Türk Futbolu'nun en renkli isimlerinden teknik direktör Yılmaz Vural 'Taraf olmayan bertaraf olur lafı var ya, futbolda çok geçerli' diyerek tüm dikkatleri üzerine çekti.

Yılmaz Vural'dan tokat gibi yanıt

Türk futboluna yıllardır hizmet eden ve birçok takımda görev alan 70 yaşındaki Yılmaz Vural SÖZCÜ TV’de Simge Fıstıkoğlu’nun konuğu oldu.

Futbol ve siyaset ilişkisine dair önemli açıklamalar yapan Vural şöyle konuştu:

Son yıllarda maalesef futbol çok siyasallaştı. Taraf olmayan bertaraf olur lafı var ya, futbolda çok geçerli. Biz de tarafsız kalmaya çalışıyoruz. Spor ve siyaset olmaz diye düşünenlerdenim ben. Çünkü bizi sağcısı da, solcusu da, muhafazakır da, hepsi bize sempatiyle bakıyor. Spor adamı yapmamalı diye düşünüyorum. Sanat ve spor bu konuda biraz daha nötr kalmalı. Tabii ki bir tane oyum var. Neyse siyasi görüşün verebilirsin.

NEDEN KAYPAK DAVRANIYORSUN

Bir düşünce de var, niye kaypak davranıyorsun, deklare etsene siyasi düşünceni haykırsana diyen bir grup da var. Onlara göre doğrudur. Ben doğru bulmuyorum. Çünkü stadyuma gelenler arasında her türlü insan profili var. Sağcı var, solcu var, muhafazakar var, müslüman var, gayrimüslim var, profesör var, öğrenci var, işçi var, golden sonra birbirine sarılıyor hepsi.
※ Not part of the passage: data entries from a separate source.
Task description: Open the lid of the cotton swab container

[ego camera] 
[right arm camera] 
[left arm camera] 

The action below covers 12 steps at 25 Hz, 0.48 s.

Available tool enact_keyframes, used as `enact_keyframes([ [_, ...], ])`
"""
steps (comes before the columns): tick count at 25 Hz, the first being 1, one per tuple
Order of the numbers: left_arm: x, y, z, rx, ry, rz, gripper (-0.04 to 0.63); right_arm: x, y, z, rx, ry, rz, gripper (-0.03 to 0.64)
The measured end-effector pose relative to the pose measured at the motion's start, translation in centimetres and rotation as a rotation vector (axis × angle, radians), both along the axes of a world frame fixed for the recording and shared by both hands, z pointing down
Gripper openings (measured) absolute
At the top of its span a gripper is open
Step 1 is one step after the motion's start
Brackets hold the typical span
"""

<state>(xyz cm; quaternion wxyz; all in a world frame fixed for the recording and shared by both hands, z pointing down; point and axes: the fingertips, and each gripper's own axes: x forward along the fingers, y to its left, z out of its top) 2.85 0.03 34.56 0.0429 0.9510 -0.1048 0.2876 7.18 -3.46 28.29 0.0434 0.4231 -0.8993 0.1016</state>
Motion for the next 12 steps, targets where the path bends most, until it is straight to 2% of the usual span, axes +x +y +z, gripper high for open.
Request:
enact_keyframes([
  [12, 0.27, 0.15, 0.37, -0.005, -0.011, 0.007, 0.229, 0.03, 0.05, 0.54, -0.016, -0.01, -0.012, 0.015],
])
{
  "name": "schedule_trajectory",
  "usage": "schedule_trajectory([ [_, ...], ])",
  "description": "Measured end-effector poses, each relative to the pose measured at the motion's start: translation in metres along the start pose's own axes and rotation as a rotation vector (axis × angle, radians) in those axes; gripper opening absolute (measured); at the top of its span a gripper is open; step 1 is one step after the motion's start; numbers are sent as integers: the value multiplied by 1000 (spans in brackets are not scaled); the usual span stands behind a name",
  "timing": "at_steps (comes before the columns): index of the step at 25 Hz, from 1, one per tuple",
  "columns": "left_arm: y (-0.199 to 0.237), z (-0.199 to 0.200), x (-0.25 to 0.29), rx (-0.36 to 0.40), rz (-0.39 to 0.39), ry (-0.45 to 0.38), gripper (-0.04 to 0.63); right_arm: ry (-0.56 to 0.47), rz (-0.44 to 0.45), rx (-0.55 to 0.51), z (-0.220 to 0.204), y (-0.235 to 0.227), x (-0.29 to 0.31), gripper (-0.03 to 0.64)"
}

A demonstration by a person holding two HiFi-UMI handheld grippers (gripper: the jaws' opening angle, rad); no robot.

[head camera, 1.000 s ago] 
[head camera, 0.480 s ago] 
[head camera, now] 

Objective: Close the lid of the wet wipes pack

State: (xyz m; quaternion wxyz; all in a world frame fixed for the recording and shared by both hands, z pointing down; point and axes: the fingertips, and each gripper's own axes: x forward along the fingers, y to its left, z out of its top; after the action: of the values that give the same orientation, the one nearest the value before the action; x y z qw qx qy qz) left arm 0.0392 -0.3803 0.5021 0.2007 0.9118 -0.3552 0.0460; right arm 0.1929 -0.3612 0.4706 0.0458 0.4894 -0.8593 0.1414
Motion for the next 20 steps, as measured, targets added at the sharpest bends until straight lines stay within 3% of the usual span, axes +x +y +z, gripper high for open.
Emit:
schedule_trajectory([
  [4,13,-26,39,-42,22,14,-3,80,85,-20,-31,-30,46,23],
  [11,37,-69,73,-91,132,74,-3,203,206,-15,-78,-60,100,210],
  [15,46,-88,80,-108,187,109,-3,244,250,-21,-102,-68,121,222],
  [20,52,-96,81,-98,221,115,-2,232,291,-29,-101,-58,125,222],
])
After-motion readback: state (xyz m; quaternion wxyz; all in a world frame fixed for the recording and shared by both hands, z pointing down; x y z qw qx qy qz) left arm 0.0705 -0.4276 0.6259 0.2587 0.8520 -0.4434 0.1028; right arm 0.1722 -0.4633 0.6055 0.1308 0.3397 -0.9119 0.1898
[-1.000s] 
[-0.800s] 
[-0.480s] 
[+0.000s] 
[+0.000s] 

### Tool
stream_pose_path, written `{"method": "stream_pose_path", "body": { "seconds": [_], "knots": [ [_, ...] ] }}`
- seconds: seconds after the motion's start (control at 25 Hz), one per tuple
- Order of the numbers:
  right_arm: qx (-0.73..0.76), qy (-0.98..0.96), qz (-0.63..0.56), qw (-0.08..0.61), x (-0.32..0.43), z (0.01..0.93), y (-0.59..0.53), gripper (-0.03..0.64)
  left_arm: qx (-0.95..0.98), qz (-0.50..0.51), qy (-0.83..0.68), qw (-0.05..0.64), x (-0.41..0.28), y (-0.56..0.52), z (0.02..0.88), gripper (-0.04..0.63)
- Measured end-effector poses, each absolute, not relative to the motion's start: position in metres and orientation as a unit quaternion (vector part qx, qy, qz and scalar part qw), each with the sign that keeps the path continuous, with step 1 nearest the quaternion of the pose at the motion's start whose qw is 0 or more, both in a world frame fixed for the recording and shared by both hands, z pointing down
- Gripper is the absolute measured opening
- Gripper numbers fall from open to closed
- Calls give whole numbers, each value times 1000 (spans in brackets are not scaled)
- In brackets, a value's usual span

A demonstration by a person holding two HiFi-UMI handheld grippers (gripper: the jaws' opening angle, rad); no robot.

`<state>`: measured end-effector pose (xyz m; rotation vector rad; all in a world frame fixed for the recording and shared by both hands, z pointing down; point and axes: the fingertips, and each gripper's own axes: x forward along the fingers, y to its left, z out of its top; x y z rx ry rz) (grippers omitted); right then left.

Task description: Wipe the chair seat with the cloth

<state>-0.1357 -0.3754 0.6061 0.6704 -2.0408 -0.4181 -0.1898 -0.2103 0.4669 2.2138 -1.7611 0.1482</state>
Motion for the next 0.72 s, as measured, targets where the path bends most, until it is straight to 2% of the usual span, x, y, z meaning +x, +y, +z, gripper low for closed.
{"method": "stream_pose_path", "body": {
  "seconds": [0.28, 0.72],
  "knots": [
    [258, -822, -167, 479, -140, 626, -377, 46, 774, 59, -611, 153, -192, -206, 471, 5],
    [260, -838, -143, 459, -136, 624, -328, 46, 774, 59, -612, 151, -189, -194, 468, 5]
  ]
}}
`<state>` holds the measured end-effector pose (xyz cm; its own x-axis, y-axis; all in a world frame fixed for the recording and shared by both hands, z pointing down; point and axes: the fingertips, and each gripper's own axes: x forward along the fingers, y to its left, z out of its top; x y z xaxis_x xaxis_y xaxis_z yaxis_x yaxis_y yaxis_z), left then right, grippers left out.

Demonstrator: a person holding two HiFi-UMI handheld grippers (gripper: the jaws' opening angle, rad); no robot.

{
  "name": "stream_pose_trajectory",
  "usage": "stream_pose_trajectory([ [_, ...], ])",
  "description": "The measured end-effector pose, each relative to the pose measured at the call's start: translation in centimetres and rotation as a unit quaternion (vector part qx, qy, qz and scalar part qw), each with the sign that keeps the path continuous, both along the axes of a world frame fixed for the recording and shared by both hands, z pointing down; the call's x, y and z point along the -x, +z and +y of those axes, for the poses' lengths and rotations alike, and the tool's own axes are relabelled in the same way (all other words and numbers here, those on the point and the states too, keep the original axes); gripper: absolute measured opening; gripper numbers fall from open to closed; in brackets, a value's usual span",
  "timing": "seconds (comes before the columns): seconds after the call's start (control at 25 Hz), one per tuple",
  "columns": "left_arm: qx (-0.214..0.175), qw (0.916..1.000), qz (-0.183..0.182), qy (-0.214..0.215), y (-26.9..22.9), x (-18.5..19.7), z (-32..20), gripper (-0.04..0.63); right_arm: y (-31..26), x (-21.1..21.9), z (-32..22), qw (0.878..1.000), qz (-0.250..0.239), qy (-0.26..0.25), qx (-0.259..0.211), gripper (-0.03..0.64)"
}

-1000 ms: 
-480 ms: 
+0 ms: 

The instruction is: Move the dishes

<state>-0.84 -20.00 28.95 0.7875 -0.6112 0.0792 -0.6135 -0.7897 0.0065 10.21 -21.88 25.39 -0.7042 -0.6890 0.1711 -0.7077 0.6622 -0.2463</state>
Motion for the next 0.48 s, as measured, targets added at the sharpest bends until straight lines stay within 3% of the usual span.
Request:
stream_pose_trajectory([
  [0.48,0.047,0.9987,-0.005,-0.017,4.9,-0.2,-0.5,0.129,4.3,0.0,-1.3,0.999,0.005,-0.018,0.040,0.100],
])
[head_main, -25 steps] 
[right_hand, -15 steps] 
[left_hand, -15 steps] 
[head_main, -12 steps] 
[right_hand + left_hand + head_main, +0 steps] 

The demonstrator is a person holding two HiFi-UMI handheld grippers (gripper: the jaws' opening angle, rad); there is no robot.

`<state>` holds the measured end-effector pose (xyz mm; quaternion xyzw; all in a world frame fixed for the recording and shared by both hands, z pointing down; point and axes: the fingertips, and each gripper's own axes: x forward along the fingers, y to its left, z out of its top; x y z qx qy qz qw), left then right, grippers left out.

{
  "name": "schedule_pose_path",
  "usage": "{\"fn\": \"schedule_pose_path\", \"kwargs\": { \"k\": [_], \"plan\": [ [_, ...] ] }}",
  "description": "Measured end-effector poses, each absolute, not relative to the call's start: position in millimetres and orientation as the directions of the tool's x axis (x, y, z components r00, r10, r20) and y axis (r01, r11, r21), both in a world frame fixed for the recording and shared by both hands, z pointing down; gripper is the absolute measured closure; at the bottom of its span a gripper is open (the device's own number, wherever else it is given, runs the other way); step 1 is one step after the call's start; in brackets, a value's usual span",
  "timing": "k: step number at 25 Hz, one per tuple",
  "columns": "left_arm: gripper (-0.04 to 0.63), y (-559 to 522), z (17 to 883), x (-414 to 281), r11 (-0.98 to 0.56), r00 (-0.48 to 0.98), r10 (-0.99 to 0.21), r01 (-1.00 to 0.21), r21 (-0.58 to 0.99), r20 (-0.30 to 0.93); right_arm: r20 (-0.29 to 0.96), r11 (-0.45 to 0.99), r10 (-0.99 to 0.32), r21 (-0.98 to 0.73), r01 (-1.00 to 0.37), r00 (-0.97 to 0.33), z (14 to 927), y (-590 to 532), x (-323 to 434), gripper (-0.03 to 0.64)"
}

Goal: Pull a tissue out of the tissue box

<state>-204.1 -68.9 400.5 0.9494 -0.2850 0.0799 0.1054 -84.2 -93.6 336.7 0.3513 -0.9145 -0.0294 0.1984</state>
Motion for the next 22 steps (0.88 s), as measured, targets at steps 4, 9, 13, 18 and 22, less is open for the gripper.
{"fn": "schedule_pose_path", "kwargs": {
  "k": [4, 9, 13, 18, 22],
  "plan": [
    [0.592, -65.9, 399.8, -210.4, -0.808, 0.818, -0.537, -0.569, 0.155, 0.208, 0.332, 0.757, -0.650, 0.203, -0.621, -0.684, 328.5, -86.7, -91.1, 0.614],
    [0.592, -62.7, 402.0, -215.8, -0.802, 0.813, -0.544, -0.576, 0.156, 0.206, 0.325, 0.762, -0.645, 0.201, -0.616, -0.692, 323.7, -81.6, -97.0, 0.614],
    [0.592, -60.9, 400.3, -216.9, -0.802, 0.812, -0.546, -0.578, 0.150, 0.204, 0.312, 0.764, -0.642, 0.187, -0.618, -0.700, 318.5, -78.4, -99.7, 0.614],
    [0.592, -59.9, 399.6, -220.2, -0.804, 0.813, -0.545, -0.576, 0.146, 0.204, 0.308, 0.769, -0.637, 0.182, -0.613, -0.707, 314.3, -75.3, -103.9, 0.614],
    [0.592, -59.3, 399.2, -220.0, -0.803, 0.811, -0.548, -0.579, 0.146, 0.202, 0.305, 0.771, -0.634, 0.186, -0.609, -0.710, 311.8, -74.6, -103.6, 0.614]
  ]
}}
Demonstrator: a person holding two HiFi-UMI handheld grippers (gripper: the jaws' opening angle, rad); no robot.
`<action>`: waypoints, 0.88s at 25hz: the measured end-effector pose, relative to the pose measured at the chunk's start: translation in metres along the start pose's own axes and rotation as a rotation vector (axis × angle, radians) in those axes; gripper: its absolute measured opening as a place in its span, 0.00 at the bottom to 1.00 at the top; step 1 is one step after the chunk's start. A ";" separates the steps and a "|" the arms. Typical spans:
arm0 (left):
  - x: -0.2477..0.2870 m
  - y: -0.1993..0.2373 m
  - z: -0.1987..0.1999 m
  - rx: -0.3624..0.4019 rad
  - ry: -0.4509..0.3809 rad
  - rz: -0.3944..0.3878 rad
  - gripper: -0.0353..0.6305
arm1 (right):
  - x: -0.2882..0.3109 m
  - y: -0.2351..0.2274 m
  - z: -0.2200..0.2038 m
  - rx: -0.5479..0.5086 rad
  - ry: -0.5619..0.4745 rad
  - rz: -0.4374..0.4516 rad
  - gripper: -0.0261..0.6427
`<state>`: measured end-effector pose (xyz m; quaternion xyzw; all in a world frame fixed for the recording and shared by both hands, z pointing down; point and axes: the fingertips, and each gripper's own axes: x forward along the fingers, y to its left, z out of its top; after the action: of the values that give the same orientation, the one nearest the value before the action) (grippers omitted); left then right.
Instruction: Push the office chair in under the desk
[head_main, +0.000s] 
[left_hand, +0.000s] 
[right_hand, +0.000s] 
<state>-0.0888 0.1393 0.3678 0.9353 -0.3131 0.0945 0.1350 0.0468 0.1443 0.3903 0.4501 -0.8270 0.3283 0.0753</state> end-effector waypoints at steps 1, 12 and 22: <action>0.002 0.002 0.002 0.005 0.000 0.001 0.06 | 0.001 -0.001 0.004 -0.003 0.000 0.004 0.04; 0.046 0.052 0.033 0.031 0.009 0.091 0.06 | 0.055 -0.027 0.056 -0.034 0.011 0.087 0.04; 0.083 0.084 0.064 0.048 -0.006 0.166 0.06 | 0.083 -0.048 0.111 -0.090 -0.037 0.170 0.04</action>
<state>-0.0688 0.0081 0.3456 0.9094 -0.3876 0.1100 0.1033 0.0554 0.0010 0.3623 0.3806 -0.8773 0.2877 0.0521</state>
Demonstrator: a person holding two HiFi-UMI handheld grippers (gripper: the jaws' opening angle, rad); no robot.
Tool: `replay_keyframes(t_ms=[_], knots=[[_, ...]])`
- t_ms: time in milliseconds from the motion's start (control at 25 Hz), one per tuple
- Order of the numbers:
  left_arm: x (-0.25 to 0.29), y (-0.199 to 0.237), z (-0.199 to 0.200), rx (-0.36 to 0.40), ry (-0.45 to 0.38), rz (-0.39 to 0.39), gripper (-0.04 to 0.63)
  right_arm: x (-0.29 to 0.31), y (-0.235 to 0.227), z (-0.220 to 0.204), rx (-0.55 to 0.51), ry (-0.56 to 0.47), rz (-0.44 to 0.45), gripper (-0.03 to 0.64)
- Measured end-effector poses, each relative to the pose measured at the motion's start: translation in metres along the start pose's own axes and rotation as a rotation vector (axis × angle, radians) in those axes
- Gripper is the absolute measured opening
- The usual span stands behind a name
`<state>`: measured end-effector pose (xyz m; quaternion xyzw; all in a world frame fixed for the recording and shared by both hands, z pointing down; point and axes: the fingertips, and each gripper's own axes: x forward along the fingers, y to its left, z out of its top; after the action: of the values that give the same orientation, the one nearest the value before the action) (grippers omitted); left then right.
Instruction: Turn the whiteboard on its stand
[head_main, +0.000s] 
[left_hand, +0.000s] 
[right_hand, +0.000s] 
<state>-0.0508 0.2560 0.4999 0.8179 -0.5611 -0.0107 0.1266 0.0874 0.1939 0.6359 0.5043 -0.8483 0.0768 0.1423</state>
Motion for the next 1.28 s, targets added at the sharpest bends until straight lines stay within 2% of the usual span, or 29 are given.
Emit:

Kimse orada farklılıkları konuşmuyor ki. Tuttuğu takım başarılı veya başarısızsa farklı duygulara götürüyor. Dışarı çıksın, siyasi görüşüne ters bir şey olsun, kavga eder biraz evvel sarıldığıyla. Bu iş bu.

KENDİ YORUMUM BANA YETER

Bir sürü farklı partiden milletvekili olma durumum olabilirdi. Ben hiç istemedim. Yorumculuk bana saçma geliyor. Boş muhabbet. Oynanmış maçı sabahlara kadar bir daha anlatıyorsun. Pratiğin içindesin, federasyonu eleştiriyorsun, oyuncuyu eleştiriyorsun sonra antrenörü oluyorsun. Kimseyi kaybetmek istemiyorum. Profesyonel başka bir iş.

Yorumu da ortadan yapamazsanız, neyse onu yapacaksın. En iyisi katılmayayım dedim. Maçı izliyorum kendi yorumum yeter bana. Başka şeyler konuşuyorlar, fazla magazinleşiyor. Futbol programından çıktı, şova döndü. Hepsi benim arkadaşım. Zaten bir yerde oturup aynı muhabbeti yapıyorum.

RONALDO MU? MESSI Mİ

Bir Ronaldo, bir Messi’nin sosyal medyasından tutun da, her şeyini yönetecek, yemesi içmesi, sosyal hayatı. Böyle birisi var mı Türkiye’de bilmiyorum. Böyle birisi yok, olması lazım. 5 milyon Euro kazanıyorsun ya.

Artık kendine özel birini tut, imaj maker senin kıyafetinden giysine seni yönetecek birini bul. Fatih hoca bu konuda aramızda en fazla aşama göstermiş insandır. Zaman zaman İtalyanca demeç veriyor, giysilerine bak çok janti. Mimik, jest… Öğretilen bir şey var yani belli.”

TERİM UEFA ŞAMPİYONU OLDU DİYE

Türkiye’de antrenör olmak yalnız kendi becerinle, başarınla olacak şey değil. Birileri olması lazım. Birileri sana git, dur, bekle, şimdi çağır demesi lazım. Bizde maalesef pazarlama denilen şey sınıfta kalmış. Yurt dışına Türk antrenör pazarlayamıyoruz.

Fatih Terim İtalya’ya gitti, UEFA şampiyonu oldu diye. Arkasında ona destek veren önemli bir insan grubu vardı. Oraya onu pazarlaması mümkün olacak. Şimdi Erol Bulut Cardiff City’ye gitti. Acayip mutlu oldum.